- TASK -
Please restate word for word the line holding "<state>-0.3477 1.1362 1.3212" and every following line through the end of the entries.

- DATA SUPPLIED -
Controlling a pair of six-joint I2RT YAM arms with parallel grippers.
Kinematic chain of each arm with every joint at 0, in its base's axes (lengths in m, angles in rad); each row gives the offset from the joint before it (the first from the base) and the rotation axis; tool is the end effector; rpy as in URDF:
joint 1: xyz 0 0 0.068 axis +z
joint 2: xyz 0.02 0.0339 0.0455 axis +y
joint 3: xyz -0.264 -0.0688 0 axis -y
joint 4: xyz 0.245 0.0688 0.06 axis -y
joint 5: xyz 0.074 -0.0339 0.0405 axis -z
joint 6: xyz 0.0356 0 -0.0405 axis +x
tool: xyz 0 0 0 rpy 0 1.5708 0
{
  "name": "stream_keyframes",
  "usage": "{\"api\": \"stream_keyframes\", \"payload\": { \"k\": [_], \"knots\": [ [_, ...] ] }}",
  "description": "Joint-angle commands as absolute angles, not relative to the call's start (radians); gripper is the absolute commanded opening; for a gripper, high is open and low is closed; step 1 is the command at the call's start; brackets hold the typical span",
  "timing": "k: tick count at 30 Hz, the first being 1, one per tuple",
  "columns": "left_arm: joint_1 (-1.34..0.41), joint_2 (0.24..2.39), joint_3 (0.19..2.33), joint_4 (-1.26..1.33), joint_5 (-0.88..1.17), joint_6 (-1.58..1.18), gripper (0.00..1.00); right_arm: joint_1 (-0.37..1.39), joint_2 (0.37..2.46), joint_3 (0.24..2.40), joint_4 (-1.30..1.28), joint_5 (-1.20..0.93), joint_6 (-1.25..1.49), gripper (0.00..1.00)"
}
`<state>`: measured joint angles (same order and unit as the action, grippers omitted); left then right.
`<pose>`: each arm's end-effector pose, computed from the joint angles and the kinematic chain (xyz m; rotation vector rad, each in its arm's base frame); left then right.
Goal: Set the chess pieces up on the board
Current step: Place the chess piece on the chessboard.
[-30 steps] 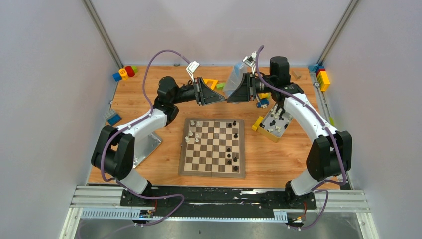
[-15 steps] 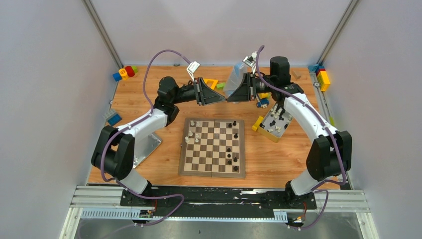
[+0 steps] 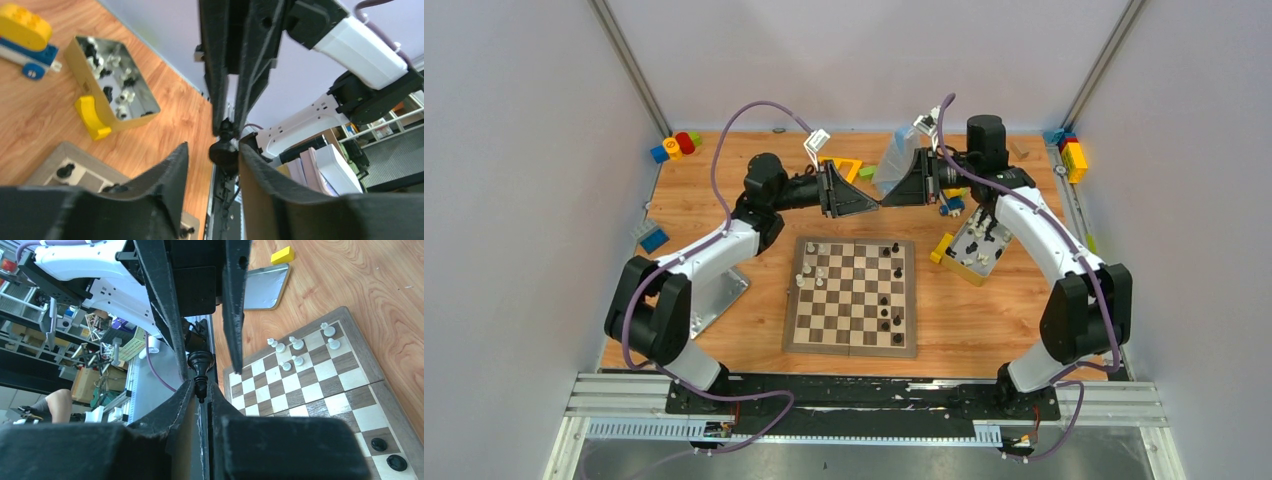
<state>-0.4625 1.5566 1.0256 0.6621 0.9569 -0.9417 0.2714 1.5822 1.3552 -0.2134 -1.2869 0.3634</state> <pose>0.3017 -0.1829 0.3175 0.5205 1.7156 -1.7476 0.3292 0.1271 0.3450 -0.7898 1.8788 1.6756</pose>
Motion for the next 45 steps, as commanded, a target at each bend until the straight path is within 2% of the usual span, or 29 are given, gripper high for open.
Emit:
{"api": "stream_keyframes", "payload": {
  "k": [1, 6, 8, 11, 15, 19, 26, 32, 45],
  "knots": [
    [-0.463, 1.477, 1.061, 0.457, 0.927, -0.731, 0.58, 0.265, 1.502, 1.359, -0.317, -1.284, 0.201, 0.0],
    [-0.463, 1.403, 1.14, 0.15, 0.881, -0.495, 0.95, 0.254, 1.443, 1.35, -0.448, -1.237, 0.07, 0.0],
    [-0.461, 1.357, 1.171, 0.037, 0.861, -0.391, 0.99, 0.253, 1.425, 1.357, -0.529, -1.205, -0.009, 0.0],
    [-0.451, 1.322, 1.225, -0.16, 0.826, -0.244, 1.0, 0.255, 1.395, 1.359, -0.661, -1.108, -0.155, 0.0],
    [-0.44, 1.288, 1.295, -0.401, 0.703, -0.053, 1.0, 0.338, 1.332, 1.302, -0.769, -0.798, -0.323, 0.0],
    [-0.417, 1.251, 1.345, -0.582, 0.561, 0.068, 1.0, 0.455, 1.282, 1.209, -0.772, -0.531, -0.371, 0.0],
    [-0.387, 1.252, 1.43, -0.843, 0.264, 0.204, 1.0, 0.588, 1.344, 1.211, -0.848, -0.231, -0.43, 0.01],
    [-0.351, 1.201, 1.4, -0.88, 0.24, 0.229, 1.0, 0.688, 1.436, 1.233, -0.912, -0.121, -0.479, 0.01],
    [-0.337, 1.114, 1.305, -0.808, 0.193, 0.236, 1.0, 0.79, 1.622, 1.262, -0.978, -0.055, -0.502, 0.02]
  ]
}}
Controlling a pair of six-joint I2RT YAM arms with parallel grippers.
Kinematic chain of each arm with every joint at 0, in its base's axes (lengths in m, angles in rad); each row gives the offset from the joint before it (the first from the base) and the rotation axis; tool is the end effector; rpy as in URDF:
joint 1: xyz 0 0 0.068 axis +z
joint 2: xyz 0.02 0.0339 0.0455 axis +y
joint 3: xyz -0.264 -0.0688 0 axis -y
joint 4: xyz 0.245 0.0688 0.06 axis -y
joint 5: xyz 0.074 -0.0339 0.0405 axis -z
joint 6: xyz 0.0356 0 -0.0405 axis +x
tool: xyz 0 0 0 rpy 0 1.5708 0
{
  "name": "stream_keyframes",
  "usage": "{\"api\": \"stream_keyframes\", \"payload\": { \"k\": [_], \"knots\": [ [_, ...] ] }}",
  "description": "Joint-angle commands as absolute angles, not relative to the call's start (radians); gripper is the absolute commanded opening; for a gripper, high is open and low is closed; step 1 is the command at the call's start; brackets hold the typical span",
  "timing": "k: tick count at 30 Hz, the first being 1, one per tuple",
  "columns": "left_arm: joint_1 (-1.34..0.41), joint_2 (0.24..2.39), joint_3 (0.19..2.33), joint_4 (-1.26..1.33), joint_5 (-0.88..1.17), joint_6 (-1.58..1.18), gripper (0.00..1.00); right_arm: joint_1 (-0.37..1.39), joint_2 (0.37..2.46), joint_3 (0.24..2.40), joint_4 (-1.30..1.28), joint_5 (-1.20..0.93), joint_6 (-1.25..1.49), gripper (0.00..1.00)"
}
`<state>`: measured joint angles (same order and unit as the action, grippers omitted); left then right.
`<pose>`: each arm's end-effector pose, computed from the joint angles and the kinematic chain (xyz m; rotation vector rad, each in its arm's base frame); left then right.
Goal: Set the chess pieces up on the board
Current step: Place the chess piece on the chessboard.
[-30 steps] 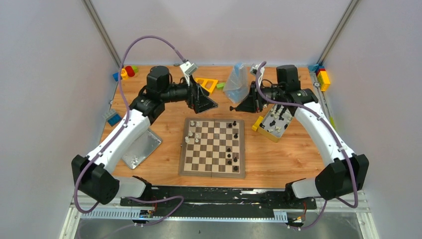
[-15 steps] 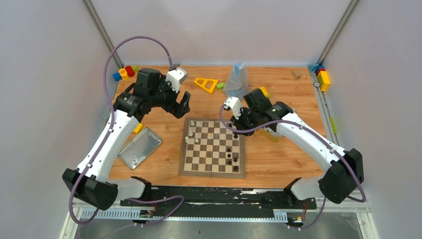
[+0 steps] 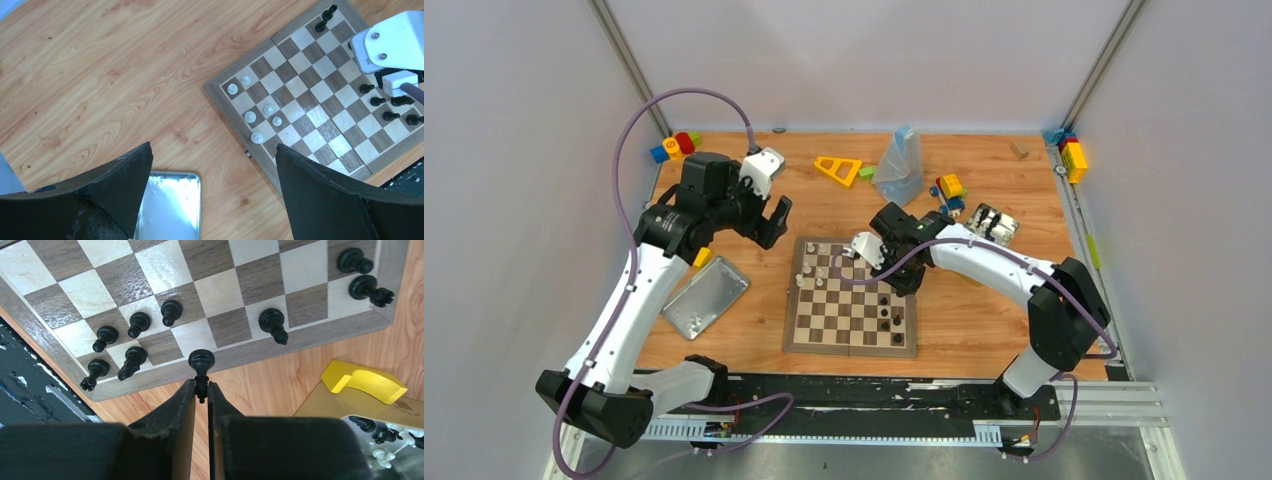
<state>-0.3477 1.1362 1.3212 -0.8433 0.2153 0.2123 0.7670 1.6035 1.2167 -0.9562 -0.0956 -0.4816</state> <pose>0.2086 -0.0837 0.3905 0.7288 2.1070 -0.3140 0.2157 0.2126 0.2339 -1.7222 2.3631 0.1860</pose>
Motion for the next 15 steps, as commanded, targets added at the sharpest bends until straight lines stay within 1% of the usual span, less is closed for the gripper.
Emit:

- EXERCISE ANSWER -
<state>-0.3477 1.1362 1.3212 -0.8433 0.2153 0.2123 0.7670 1.6035 1.2167 -0.9562 -0.0956 -0.4816</state> <pose>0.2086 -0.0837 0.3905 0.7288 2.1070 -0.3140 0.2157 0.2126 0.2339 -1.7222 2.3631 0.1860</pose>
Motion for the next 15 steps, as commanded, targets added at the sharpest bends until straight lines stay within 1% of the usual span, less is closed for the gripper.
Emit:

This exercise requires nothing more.